Many economists mentioned that there is strong interdependence between the volume of energy consumption and economic development of a given nation. Whenever the energy consumption of the given nation is high, it is observed that the GDP of that nation somehow showed a positive change[1,2].
Among the principal energy sources of the world, oil is the largest (above 33%) and its prices have increased dramatically. Succeeding to oil, coal posted a budding role in the world's energy consumption. For instance, in 2008 coal accounted nearly for 27% of the other energy sources of the world. The other energy sources of the world in descending order are gas, nuclear power, hydroelectric power and others like geothermal power, solar energy, and bio-fuel[3].

1.2. The Vulnerability of Higher Oil Prices on the Oil Importer Nations

Oil prices tranquil matter to the health of the world economy. However the structures of the price of oil in these recent times have exhibited exceptional volatility.
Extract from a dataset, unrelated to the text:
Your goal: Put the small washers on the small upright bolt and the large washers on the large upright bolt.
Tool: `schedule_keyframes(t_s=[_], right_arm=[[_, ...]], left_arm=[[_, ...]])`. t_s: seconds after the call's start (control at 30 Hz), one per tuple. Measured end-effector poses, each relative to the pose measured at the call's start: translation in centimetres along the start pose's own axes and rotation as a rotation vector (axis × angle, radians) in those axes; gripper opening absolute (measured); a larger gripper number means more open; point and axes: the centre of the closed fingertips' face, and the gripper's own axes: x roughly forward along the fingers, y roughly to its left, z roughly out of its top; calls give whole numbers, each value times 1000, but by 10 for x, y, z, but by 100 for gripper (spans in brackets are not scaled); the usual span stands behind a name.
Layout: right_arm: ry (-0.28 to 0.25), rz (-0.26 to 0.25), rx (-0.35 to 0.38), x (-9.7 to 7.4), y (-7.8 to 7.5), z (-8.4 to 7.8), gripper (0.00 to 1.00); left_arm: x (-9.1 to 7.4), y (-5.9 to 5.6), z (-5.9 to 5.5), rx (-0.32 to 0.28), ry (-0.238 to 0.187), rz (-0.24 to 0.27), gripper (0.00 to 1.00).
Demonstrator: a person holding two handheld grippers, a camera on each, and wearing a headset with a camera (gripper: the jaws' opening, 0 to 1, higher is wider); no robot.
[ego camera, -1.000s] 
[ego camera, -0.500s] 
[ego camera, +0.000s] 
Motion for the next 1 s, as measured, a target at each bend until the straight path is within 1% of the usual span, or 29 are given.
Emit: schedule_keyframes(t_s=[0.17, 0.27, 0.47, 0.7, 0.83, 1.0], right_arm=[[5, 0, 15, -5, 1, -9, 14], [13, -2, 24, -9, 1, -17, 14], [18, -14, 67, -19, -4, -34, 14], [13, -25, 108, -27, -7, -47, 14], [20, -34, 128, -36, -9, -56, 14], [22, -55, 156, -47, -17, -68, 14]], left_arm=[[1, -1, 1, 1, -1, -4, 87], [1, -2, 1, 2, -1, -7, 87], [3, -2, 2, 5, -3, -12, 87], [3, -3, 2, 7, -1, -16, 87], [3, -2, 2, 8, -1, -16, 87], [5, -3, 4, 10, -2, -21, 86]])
Higher oil prices are recorded since 1999-partly the results of OPEC supply-management policies contributed to the global economic recession in 2000-2001 and are dampening the current cyclical upturn[4]. These higher prices are contributing to stubbornly high levels of unemployment and exacerbating budget-deficit problems in many OECD and other oil-importing nations[5]. The vulnerability of oil-importing nations to higher oil prices varies evidently contingent on the degree to which they are net importers and the oil intensity of their economies. Higher oil prices cause inflation on food prices would nurture by some percentage point. Euro-zone nations would suffer most in the short term, their GDP dropping by 0.5% and inflation rising by 0.5% in 2004. In the same year the United States would suffer the least, with GDP falling by 0.3% and Japan’s GDP would fall 0.4 %[4,6]
The antagonistic economic impact of higher oil prices on oil-importing developing nations is generally even more severe than for OECD nations. This is because their economies are more dependent on imported oil and more energy-intensive, and because energy is used less efficiently [7]. India spent $15 billion, equivalent to 3% of its GDP, on oil imports in 2003, which is 16% higher than its 2001 oil-import bill. In 2004 the loss of GDP averages 0.8% in Asia and 1.6% in very poor highly indebted nations in the year following a $10 oil-price increase. In the same year the loss of GDP in the Sub-Saharan African nations would be more than 3%[8]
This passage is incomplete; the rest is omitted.